Anthropic’s official guidance: start with a small task. This isn’t politeness. It’s warning you not to incinerate your token budget by accident.

And it’s still in research preview. Stability isn’t production-grade yet. One user reported planning 47 agents but only 25 actually launched, with several errors across a five-hour session requiring human babysitting. Another saw a planned 10 agents balloon to 82, burning through tokens before the job finished.

The current verdict on this machine: plenty of horsepower, but it still needs supervision. It behaves more like a junior engineer who requires oversight than a set-it-and-forget-it operator.
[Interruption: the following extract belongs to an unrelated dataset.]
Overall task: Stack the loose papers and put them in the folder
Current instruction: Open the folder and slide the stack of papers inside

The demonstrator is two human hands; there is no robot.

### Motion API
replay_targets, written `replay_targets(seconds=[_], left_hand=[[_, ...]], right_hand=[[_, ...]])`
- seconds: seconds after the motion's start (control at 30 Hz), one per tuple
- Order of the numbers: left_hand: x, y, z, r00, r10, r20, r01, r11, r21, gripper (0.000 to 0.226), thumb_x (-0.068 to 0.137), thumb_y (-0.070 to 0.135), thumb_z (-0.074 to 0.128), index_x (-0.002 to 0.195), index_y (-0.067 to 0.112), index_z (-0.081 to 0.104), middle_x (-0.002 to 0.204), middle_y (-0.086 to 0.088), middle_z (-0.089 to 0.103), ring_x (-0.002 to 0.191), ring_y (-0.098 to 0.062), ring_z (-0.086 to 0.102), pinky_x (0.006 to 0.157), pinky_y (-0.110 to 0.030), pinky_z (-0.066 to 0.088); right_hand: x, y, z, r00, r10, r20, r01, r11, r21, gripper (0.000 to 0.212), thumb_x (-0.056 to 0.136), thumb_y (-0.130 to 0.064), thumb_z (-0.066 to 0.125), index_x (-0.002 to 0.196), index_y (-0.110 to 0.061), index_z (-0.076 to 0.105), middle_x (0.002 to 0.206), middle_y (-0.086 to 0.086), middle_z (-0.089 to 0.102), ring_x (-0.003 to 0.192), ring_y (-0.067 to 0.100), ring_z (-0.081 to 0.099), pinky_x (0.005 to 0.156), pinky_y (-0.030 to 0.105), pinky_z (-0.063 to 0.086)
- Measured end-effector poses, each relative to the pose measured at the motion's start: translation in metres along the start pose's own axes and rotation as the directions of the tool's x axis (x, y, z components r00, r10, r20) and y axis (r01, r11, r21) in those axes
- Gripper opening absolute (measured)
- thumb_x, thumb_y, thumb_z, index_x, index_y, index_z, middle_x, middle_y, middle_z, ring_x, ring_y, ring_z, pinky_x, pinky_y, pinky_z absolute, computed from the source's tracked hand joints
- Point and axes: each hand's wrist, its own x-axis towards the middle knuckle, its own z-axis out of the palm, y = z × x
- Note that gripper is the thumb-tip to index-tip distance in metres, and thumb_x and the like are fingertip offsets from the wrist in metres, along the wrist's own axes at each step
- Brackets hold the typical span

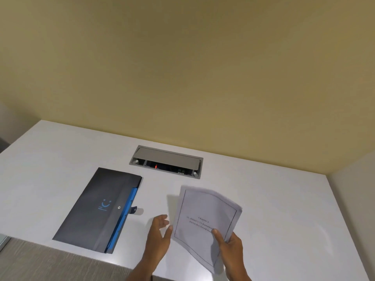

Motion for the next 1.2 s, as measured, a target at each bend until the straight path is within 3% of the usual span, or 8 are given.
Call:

Versions and Kill Switches

Claude Max and Team plans get it by default. API users too. Enterprise plans have it off by default — an admin needs to enable it in Claude Code settings. Version requirement: v2.1.154 or later. Older versions don’t have this feature.

Worried about accidentally torching your tokens? Three ways to kill it. Run /config and add "disableWorkflows": true to ~/.claude/settings.json. Or set the environment variable CLAUDE_CODE_DISABLE_WORKFLOWS=1. Once disabled, the workflow keyword stops triggering, /deep-research becomes unavailable, and ultracode vanishes from the menu.

Ready to try it? Open Claude Code, type a prompt with “workflow,” and let those hundreds of AIs go to work. But start small — a single directory, a handful of files. Get a feel for the token burn rate first. Then scale up.